== Records supplied ==
※ ※ ※

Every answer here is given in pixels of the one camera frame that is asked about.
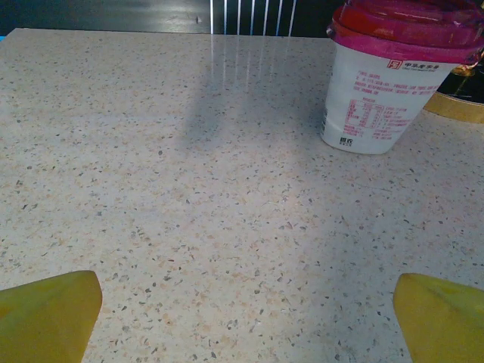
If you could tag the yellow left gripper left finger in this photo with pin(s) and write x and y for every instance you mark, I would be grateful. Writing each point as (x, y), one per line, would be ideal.
(41, 321)

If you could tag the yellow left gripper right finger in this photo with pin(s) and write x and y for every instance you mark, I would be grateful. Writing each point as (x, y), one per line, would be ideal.
(446, 325)

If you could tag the white cup with pink lid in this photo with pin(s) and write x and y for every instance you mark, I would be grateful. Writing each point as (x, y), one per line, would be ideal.
(370, 94)

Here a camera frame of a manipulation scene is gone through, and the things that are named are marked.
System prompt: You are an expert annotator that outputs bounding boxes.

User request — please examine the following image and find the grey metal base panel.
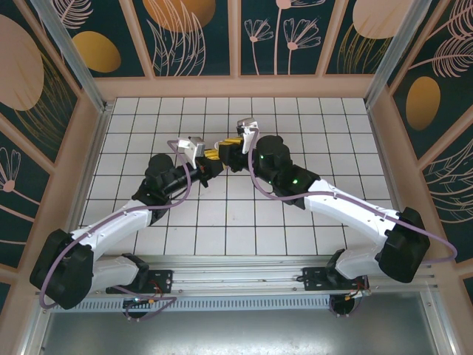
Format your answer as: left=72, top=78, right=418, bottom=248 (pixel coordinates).
left=36, top=291, right=455, bottom=355

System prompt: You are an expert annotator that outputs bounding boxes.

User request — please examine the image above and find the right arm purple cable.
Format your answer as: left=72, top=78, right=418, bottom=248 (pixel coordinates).
left=248, top=127, right=458, bottom=264

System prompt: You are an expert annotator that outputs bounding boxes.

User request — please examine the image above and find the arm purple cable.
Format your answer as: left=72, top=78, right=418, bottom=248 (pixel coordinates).
left=39, top=139, right=193, bottom=322
left=248, top=127, right=458, bottom=264

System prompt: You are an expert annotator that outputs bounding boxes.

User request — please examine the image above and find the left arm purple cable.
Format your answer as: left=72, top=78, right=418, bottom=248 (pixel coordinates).
left=39, top=139, right=193, bottom=322

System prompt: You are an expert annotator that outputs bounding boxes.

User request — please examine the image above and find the aluminium table side rail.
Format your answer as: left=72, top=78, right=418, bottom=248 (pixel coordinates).
left=365, top=99, right=457, bottom=355
left=25, top=103, right=114, bottom=355

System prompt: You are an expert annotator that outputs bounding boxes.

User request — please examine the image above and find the small red wire bundle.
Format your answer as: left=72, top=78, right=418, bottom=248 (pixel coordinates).
left=147, top=280, right=166, bottom=308
left=345, top=279, right=372, bottom=300

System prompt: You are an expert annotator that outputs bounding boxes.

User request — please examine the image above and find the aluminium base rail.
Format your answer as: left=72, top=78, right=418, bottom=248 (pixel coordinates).
left=84, top=254, right=440, bottom=297

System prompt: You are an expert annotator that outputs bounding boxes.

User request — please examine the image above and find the aluminium frame post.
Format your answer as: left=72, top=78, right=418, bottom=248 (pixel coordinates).
left=31, top=0, right=112, bottom=112
left=364, top=0, right=430, bottom=107

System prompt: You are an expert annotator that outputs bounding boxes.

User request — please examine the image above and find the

※ ※ ※

== Work task ==
Scan the records above for the string "base", then select every line that holds it.

== Response area ==
User request — please examine the following image and find the grey metal base panel.
User request — please examine the image above and find the aluminium base rail.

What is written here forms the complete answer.